O consumo de energia elétrica para processamento e água para resfriamento é gigantesco, como evidenciado no caso dos datacenters da Microsoft e da OpenAI, do ChatGPT. Pouco se comenta, inclusive, que os 10 bilhões investidos pela gigante de tecnologia na OpenAI estão sendo pagos em unidades de processamento. Sim, para que empresas como ela funcionem, precisam “alugar” a capacidade de armazenamento e processamento de dados das gigantescas estruturas de nuvem, mercado altamente concentrado. Imagine uma empresa ou cooperativa brasileira…

Um grande incentivo e diferencial do Brasil é a sua vasta fonte de energias renováveis. A baixa emissão de gases efeito-estufa poderia atrair muitas empresas nacionais e internacionais de datacenters para alcançar as metas de emissão. O desafio é aqui não virar uma lavanderia de pegadas de carbono.

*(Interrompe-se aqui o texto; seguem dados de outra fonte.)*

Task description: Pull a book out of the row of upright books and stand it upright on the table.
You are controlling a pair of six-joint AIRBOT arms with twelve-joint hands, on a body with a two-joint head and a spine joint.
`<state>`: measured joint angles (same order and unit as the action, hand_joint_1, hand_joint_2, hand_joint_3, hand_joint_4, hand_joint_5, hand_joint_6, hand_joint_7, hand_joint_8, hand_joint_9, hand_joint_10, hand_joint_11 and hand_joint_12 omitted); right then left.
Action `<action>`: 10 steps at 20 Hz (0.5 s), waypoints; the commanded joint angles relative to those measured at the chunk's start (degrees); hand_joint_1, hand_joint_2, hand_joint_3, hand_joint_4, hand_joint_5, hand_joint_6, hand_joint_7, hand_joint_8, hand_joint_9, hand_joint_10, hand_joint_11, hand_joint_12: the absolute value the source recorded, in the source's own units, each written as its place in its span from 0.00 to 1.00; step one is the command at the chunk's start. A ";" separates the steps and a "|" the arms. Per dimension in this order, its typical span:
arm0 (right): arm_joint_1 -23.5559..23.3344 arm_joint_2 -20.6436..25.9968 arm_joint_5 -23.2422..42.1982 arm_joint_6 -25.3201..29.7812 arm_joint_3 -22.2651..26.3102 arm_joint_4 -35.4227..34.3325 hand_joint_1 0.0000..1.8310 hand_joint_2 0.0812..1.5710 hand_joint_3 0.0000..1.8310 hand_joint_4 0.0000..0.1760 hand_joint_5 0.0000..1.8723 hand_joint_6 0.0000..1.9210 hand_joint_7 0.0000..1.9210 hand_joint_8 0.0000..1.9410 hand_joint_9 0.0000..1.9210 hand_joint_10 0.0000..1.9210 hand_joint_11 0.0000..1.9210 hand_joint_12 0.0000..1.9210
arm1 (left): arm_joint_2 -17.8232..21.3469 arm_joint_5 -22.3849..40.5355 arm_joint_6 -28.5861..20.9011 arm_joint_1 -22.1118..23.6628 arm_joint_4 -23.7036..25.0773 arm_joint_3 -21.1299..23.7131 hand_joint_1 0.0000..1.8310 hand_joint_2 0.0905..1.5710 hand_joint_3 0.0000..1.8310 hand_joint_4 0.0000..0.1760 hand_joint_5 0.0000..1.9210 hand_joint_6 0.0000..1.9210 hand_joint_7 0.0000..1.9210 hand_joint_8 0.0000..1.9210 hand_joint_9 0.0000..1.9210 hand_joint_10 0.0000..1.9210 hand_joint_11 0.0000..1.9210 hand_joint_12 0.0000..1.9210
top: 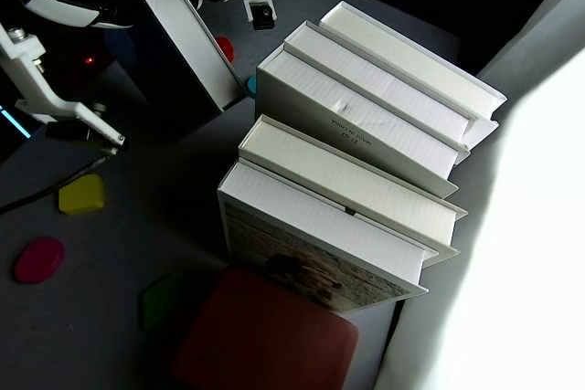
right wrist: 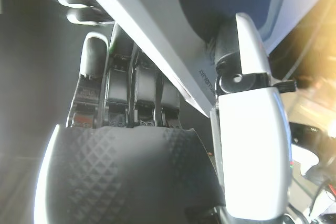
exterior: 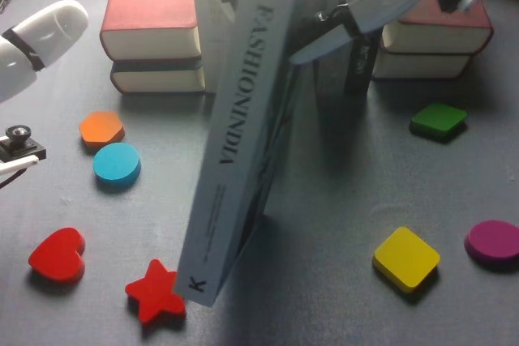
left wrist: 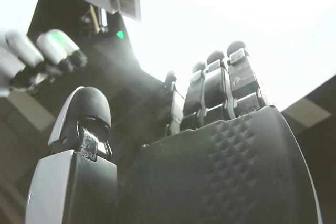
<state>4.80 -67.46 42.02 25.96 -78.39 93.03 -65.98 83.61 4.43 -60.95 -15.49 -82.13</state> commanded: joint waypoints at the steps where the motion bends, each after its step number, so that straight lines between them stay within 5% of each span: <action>1: -0.78 0.35 -1.66 -1.64 0.07 -1.05 0.61 0.83 0.00 0.00 0.40 0.74 0.19 0.81 0.06 0.78 0.03 1.00 | -0.16 7.15 -0.50 0.36 -0.98 -0.13 0.18 0.84 0.00 0.49 0.04 0.01 0.00 0.00 0.00 0.00 0.00 0.09; 2: -1.30 1.18 -2.17 -1.64 0.43 -0.66 0.61 0.78 0.00 0.00 0.41 0.69 0.56 0.96 0.60 0.96 0.61 1.00 | -0.16 7.18 -0.50 0.36 -1.01 -0.09 0.18 0.84 0.00 0.33 0.06 0.01 0.00 0.00 0.00 0.00 0.00 0.08; 3: -1.81 2.14 -2.74 -1.64 0.90 -0.19 0.60 0.78 0.00 0.00 0.40 0.71 0.29 0.62 0.24 0.72 0.15 0.99 | -0.15 7.20 -0.50 0.33 -1.03 -0.07 0.18 0.84 0.00 0.34 0.06 0.00 0.00 0.00 0.00 0.00 0.00 0.05; 4: -2.32 3.32 -3.21 -1.74 1.47 0.08 0.59 0.79 0.00 0.00 0.38 0.73 0.22 0.36 0.04 0.59 0.01 0.94 | -0.15 7.23 -0.50 0.31 -1.05 -0.07 0.20 0.83 0.00 0.30 0.07 0.00 0.00 0.00 0.00 0.00 0.00 0.00; 5: -2.91 4.32 -3.51 -1.74 2.03 0.54 0.59 0.79 0.00 0.00 0.38 0.73 0.22 0.36 0.04 0.59 0.01 0.94 | -0.15 7.27 -0.50 0.31 -1.05 -0.08 0.20 0.83 0.00 0.30 0.07 0.00 0.00 0.00 0.00 0.00 0.00 0.00; 7: -4.36 6.07 -4.35 -1.73 3.35 1.97 0.61 0.75 0.00 0.00 0.44 0.64 0.25 0.18 0.00 0.41 0.00 0.85 | -0.12 7.33 -0.50 0.31 -1.06 -0.05 0.19 0.83 0.00 0.36 0.06 0.00 0.00 0.00 0.00 0.00 0.00 0.00; 8: -5.24 6.83 -4.96 -1.71 4.09 3.26 0.61 0.77 0.00 0.00 0.41 0.68 0.31 0.20 0.05 0.50 0.00 0.91 | -0.10 7.37 -0.50 0.30 -1.07 -0.01 0.20 0.84 0.00 0.34 0.06 0.00 0.00 0.00 0.00 0.00 0.00 0.00; 9: -5.63 7.32 -5.67 -1.63 4.94 4.94 0.64 0.78 0.00 0.00 0.44 0.68 0.33 0.62 0.18 0.67 0.07 0.98 | -0.11 7.38 -0.50 0.29 -1.11 0.01 0.20 0.84 0.00 0.39 0.06 0.00 0.00 0.00 0.00 0.00 0.00 0.00; 10: -5.74 7.43 -5.77 -1.63 5.10 5.25 0.60 0.78 0.00 0.00 0.40 0.71 0.22 0.37 0.01 0.56 0.00 0.98 | -0.13 7.38 -0.50 0.25 -1.15 -0.01 0.21 0.83 0.00 0.36 0.06 0.00 0.00 0.00 0.00 0.00 0.00 0.00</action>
<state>-0.12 -59.72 37.04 24.23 -73.54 101.91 -65.98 83.90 4.40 -60.95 -15.53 -82.13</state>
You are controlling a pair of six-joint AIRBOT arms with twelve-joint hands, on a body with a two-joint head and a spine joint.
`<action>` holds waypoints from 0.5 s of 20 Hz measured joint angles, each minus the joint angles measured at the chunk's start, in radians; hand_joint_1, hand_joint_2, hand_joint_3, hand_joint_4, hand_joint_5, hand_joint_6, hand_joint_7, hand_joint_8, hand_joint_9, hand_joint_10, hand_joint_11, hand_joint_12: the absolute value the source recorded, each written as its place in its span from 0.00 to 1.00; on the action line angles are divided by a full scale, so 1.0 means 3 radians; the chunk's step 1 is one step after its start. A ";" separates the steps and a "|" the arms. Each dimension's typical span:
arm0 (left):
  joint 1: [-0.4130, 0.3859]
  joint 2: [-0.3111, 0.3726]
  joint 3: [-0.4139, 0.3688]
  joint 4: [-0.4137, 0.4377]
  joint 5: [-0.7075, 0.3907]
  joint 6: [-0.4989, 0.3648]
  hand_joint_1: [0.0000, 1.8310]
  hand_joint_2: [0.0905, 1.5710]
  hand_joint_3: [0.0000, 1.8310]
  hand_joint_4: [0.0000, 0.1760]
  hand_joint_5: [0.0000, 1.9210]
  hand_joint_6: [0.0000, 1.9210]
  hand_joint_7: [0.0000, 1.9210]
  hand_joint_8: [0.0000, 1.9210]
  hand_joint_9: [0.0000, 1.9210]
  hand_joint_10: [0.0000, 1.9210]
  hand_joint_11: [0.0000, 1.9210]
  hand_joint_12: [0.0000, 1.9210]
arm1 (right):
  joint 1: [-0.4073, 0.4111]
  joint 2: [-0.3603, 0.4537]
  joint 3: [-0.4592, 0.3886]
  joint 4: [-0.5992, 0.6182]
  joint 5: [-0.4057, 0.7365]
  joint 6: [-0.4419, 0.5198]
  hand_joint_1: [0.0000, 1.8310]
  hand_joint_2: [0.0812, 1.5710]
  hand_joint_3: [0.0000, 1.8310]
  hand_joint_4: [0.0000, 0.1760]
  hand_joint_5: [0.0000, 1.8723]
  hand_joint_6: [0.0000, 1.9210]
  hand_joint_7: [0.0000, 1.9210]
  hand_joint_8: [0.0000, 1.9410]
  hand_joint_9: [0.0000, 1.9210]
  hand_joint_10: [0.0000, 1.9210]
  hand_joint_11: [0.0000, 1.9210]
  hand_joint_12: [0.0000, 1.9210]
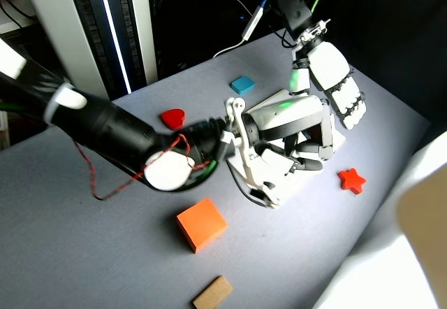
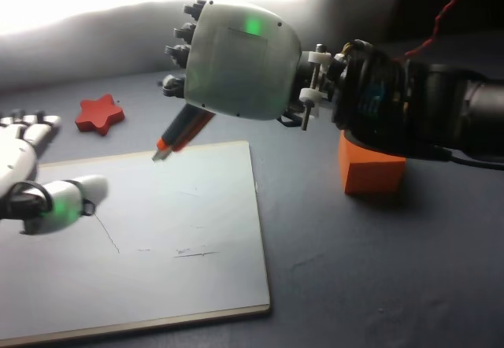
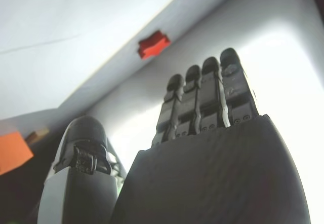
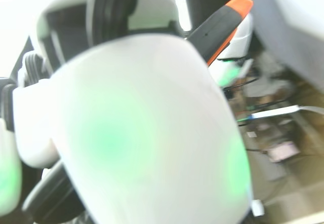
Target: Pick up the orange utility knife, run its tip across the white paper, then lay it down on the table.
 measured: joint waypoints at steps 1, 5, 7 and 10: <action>-0.0022 -0.0033 -0.0031 0.0060 0.0036 -0.0005 0.00 0.79 0.00 0.00 0.00 0.00 0.00 0.00 0.00 0.00 0.00 0.00 | 0.0001 0.0108 -0.0189 0.0006 -0.0144 0.0116 0.78 0.71 0.16 1.00 0.74 1.00 0.81 1.00 0.88 1.00 0.91 1.00; -0.0098 -0.0084 -0.0205 0.0203 0.0156 -0.0004 0.00 0.80 0.00 0.00 0.00 0.00 0.00 0.00 0.00 0.00 0.00 0.00 | 0.0022 0.0552 -0.0884 0.0010 -0.0763 0.0829 0.80 0.70 0.16 1.00 0.76 1.00 0.83 1.00 0.89 1.00 0.92 1.00; -0.0117 -0.0120 -0.0287 0.0221 0.0156 -0.0004 0.00 0.80 0.00 0.00 0.00 0.00 0.00 0.00 0.00 0.00 0.00 0.00 | 0.0022 0.0706 -0.1058 0.0027 -0.1055 0.1086 0.78 0.71 0.16 1.00 0.75 1.00 0.82 1.00 0.89 1.00 0.92 1.00; -0.0117 -0.0159 -0.0365 0.0238 0.0164 -0.0003 0.00 0.80 0.00 0.00 0.00 0.00 0.00 0.00 0.00 0.00 0.00 0.00 | 0.0014 0.0903 -0.1245 0.0057 -0.1397 0.1367 0.80 0.69 0.16 1.00 0.76 1.00 0.82 1.00 0.88 1.00 0.92 1.00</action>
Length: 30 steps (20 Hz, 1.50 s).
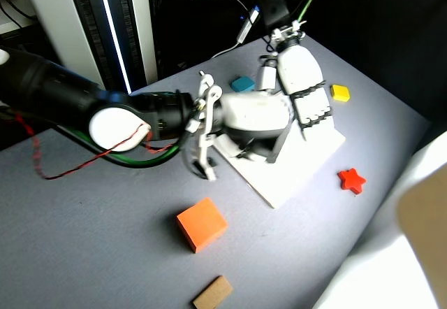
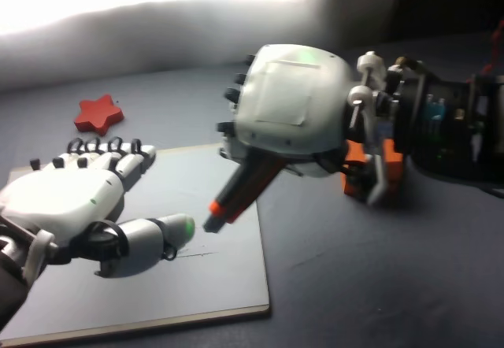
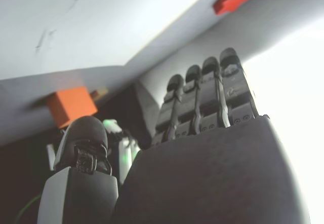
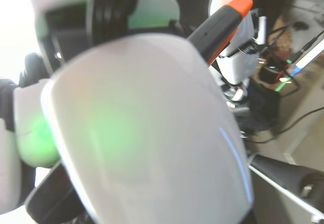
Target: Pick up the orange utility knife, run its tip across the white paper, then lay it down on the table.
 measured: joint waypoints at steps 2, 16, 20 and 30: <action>0.0000 -0.0004 -0.0032 -0.0003 0.0003 0.0000 0.00 0.80 0.00 0.00 0.00 0.00 0.00 0.00 0.00 0.00 0.00 0.00 | -0.0027 0.0066 -0.0092 0.0015 -0.0178 0.0102 0.78 0.70 0.17 1.00 0.74 1.00 0.81 1.00 0.88 1.00 0.92 1.00; -0.0011 -0.0066 -0.0027 0.0032 -0.0011 -0.0015 0.00 0.80 0.00 0.00 0.00 0.00 0.00 0.00 0.00 0.00 0.00 0.00 | -0.0381 0.0281 -0.0290 0.0043 -0.0668 0.0243 0.80 0.69 0.15 1.00 0.76 1.00 0.83 1.00 0.89 1.00 0.92 1.00; -0.0043 -0.0094 -0.0010 0.0006 -0.0009 -0.0029 0.00 0.80 0.00 0.00 0.00 0.00 0.00 0.00 0.00 0.00 0.00 0.00 | -0.0435 0.0318 -0.0315 0.0042 -0.0575 0.0228 0.79 0.70 0.16 1.00 0.72 1.00 0.77 1.00 0.85 1.00 0.88 1.00; -0.0018 -0.0111 -0.0003 0.0065 -0.0013 -0.0072 0.00 0.80 0.00 0.00 0.00 0.00 0.00 0.00 0.00 0.00 0.00 0.00 | -0.0329 0.0324 -0.0327 0.0033 -0.0557 0.0198 0.59 0.76 0.00 0.00 0.18 0.71 0.21 0.78 0.18 0.91 0.19 1.00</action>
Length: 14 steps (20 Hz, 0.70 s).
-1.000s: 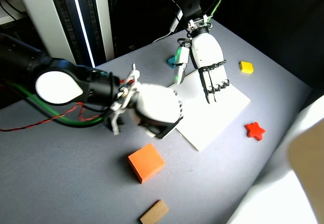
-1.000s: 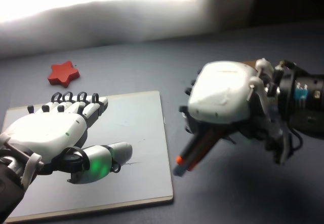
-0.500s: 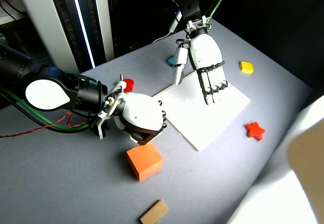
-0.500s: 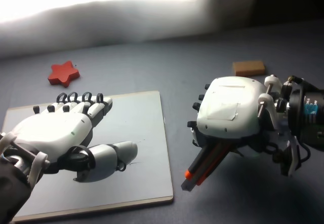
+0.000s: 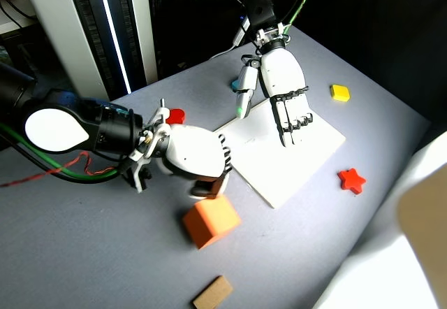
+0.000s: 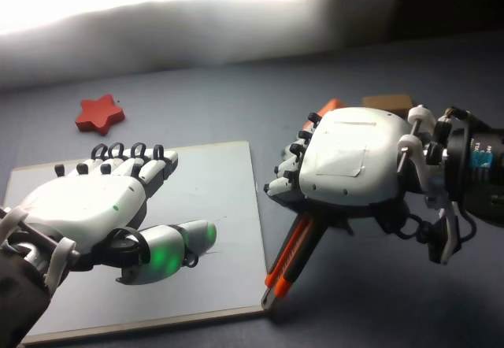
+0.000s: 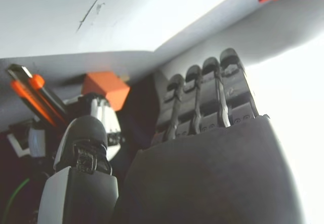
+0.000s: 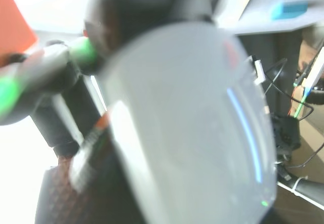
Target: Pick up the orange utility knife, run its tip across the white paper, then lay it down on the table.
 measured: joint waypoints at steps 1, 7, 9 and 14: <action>0.0008 0.0000 0.0000 0.0003 0.0001 0.0000 0.00 0.80 0.00 0.00 0.00 0.00 0.00 0.00 0.00 0.00 0.00 0.00 | 0.0001 0.0000 -0.0003 0.0003 -0.0019 0.0000 0.58 0.74 0.00 0.00 0.14 0.58 0.17 0.67 0.15 0.84 0.13 0.98; 0.0008 0.0000 0.0000 0.0005 0.0001 -0.0001 0.00 0.79 0.00 0.00 0.00 0.00 0.00 0.00 0.00 0.00 0.00 0.00 | 0.0064 0.0081 -0.0006 0.0001 -0.0046 -0.0004 0.45 0.71 0.00 0.00 0.12 0.22 0.21 0.10 0.12 0.39 0.00 0.73; 0.0008 0.0000 0.0000 0.0006 0.0001 -0.0001 0.00 0.79 0.00 0.00 0.00 0.00 0.00 0.00 0.00 0.00 0.00 0.00 | 0.0079 0.0158 -0.0041 0.0008 -0.0041 -0.0006 0.43 0.69 0.00 0.00 0.07 0.14 0.16 0.04 0.08 0.28 0.00 0.60; 0.0008 0.0000 0.0000 0.0005 0.0001 -0.0001 0.00 0.80 0.00 0.00 0.00 0.00 0.00 0.00 0.00 0.00 0.01 0.00 | 0.0156 0.0493 -0.0320 0.0005 -0.0168 0.0086 0.29 0.67 0.00 0.00 0.03 0.01 0.10 0.00 0.09 0.05 0.00 0.31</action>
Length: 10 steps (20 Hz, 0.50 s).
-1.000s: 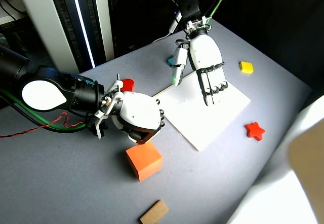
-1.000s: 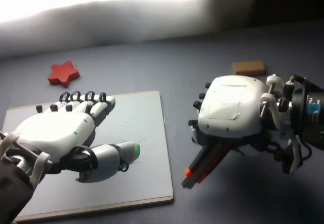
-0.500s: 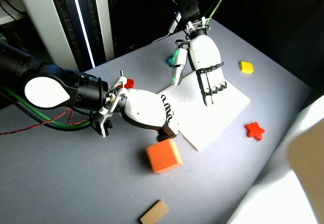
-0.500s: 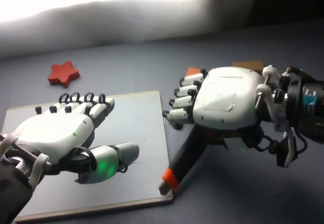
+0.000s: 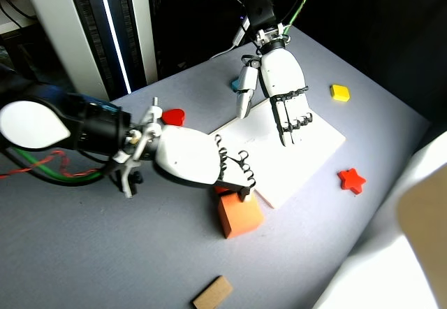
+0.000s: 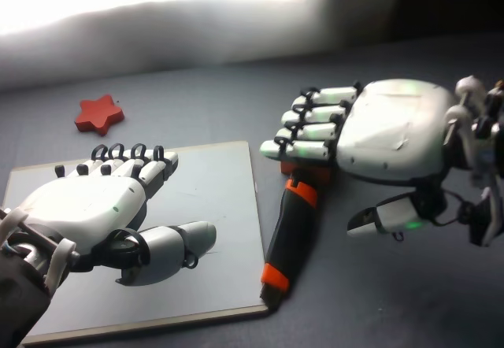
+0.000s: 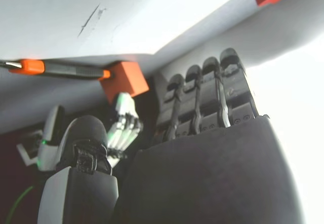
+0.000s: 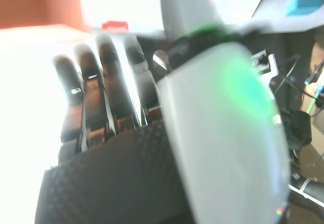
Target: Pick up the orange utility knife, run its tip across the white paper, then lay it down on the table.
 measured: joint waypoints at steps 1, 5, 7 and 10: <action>0.0001 0.0000 0.0000 0.0003 0.0000 0.0000 0.00 0.80 0.00 0.00 0.00 0.00 0.00 0.00 0.00 0.00 0.01 0.00 | 0.0039 0.0108 -0.0100 0.0003 -0.0031 0.0060 0.26 0.68 0.00 0.00 0.06 0.02 0.11 0.01 0.10 0.05 0.00 0.34; -0.0001 0.0000 0.0000 0.0005 0.0000 -0.0003 0.07 0.80 0.00 0.00 0.25 0.04 0.32 0.06 0.26 0.16 0.00 0.70 | 0.0060 0.0525 -0.0493 0.0005 -0.0173 0.0342 0.09 0.76 0.01 0.00 0.25 0.09 0.33 0.06 0.28 0.13 0.00 0.68; -0.0009 0.0000 0.0000 0.0033 0.0000 -0.0003 0.12 0.82 0.00 0.00 0.37 0.08 0.32 0.41 0.24 0.59 0.08 0.86 | 0.0051 0.0796 -0.0698 0.0005 -0.0173 0.0383 0.13 0.78 0.01 0.00 0.30 0.44 0.38 0.40 0.31 0.58 0.11 0.87; -0.0122 0.0000 -0.0001 0.0042 -0.0001 -0.0005 0.22 0.84 0.00 0.00 0.29 0.53 0.32 0.71 0.29 0.81 0.15 0.97 | 0.0062 0.1082 -0.0910 0.0006 -0.0252 0.0476 0.10 0.84 0.01 0.00 0.41 0.69 0.47 0.77 0.43 0.91 0.34 1.00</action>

Que fique claro, competir com os EUA hoje em dia é uma ilusão, sabendo que os monopólios de chips para IA ou de computação em nuvem são quase integralmente de empresas de lá. Trata-se de reconhecer que vivemos num mundo em constante mudança e que precisamos ter a autonomia de escolher um futuro não-hegemônico. Aí entra, mais uma vez, o papel do Brasil nos novos contornos da política internacional.

Ao fim das contas, estamos falando de viabilizar o desenvolvimento da IA orientado aos problemas concretos do Brasil, que beba, também, da sabedoria popular, da ciência cidadã e das cosmotécnicas que caracterizam a identidade brasileira. Uma IA soberana do Brasil para o mundo é uma que seja facilitadora da paz, da autodeterminação dos povos, da promoção das igualdades digitais, da proteção dos direitos humanos e do meio-ambiente.

Não podemos perder a oportunidade de mostrar ao mundo e a nós, brasileiros e brasileiras, que a síndrome de vira-lata é coisa do passado. Precisamos demonstrar que somos capazes de desenvolver inteligências artificiais promovendo a justiça ambiental, mapeando e mitigando o impacto socioambiental das tecnologias e infraestruturas digitais.

É hora de colocar o pé no chão e a bola no meio do campo. Jogadores e jogadoras de times opostos devem jogar em conjunto para criar uma política nacional de Inteligência Artificial soberana e sustentável. Vamos de Ariano Suassuna e acreditar num realismo esperançoso.

Temos pouco tempo e o técnico já deu a letra.